Re: [lock-free] Single target proxy collector

485 views
Skip to first unread message

Anthony Williams

unread,
Feb 15, 2013, 4:16:36 AM2/15/13
to lock...@googlegroups.com
On 14/02/13 23:07, jseig...@gmail.com wrote:
> C11 and C++11 left out the most powerful atomic primitives. Despite
> that you can do some limited implementations though they're much more
> complicated than they should be and a PITA to develop.

I'd love to know what primitives you think we left out.
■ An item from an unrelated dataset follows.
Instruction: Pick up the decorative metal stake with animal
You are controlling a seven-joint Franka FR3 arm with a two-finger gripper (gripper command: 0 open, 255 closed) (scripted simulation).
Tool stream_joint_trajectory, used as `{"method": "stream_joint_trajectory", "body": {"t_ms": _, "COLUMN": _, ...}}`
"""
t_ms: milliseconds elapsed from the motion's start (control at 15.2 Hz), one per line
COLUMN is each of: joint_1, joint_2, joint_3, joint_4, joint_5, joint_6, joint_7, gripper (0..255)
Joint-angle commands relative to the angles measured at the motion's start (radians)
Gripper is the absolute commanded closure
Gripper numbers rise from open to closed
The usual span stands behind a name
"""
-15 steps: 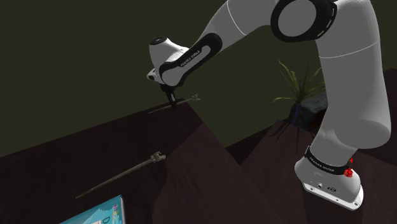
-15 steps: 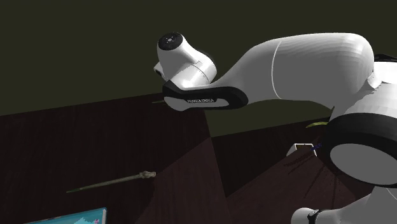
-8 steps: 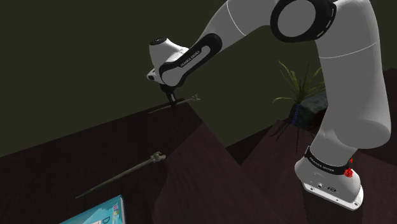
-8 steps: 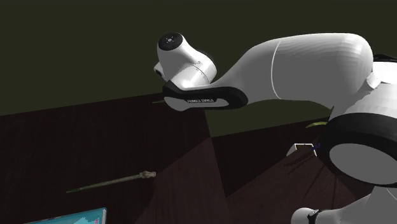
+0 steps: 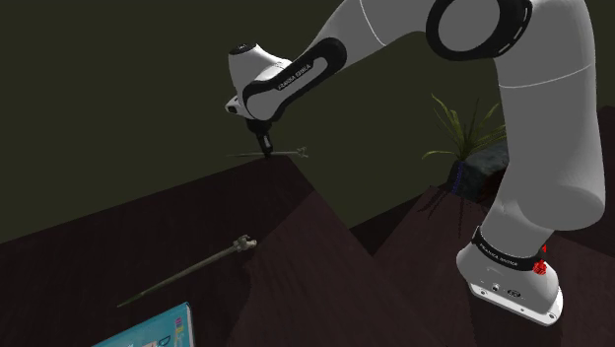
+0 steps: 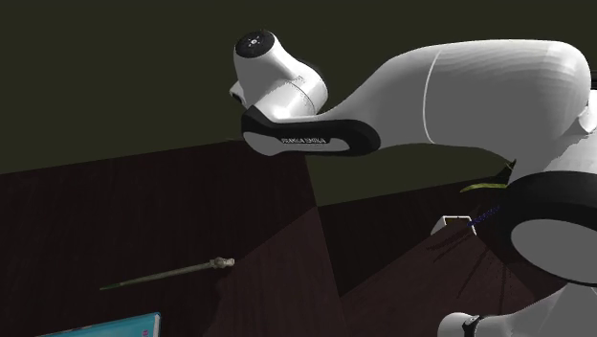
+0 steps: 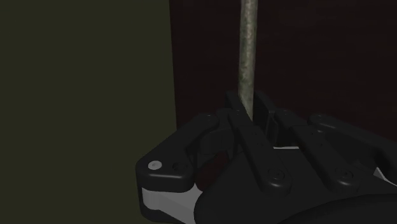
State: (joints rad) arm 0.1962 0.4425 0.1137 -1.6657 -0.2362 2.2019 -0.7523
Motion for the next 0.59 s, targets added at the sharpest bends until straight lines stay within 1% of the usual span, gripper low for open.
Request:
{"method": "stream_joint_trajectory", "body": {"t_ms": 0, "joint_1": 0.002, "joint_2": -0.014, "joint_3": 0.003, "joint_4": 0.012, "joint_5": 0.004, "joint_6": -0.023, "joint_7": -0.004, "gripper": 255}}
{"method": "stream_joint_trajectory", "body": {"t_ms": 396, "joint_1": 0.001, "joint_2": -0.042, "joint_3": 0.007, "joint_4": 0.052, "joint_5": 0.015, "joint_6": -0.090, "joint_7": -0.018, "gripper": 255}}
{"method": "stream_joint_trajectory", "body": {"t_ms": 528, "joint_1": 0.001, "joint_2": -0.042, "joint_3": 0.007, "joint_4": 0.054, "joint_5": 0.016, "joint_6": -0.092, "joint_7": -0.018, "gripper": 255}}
Pretty much
everything that was proposed for threading was included, and we're
actively seeking proposals for C++14 and C++17, so a clear description
of the desired facility could lead to it being in the next C++ standard.

> Also not
> helping, stdatomic.h seems to be missing from Ubuntu 12.10. I have no
> idea where it is or when or if it will ever show up.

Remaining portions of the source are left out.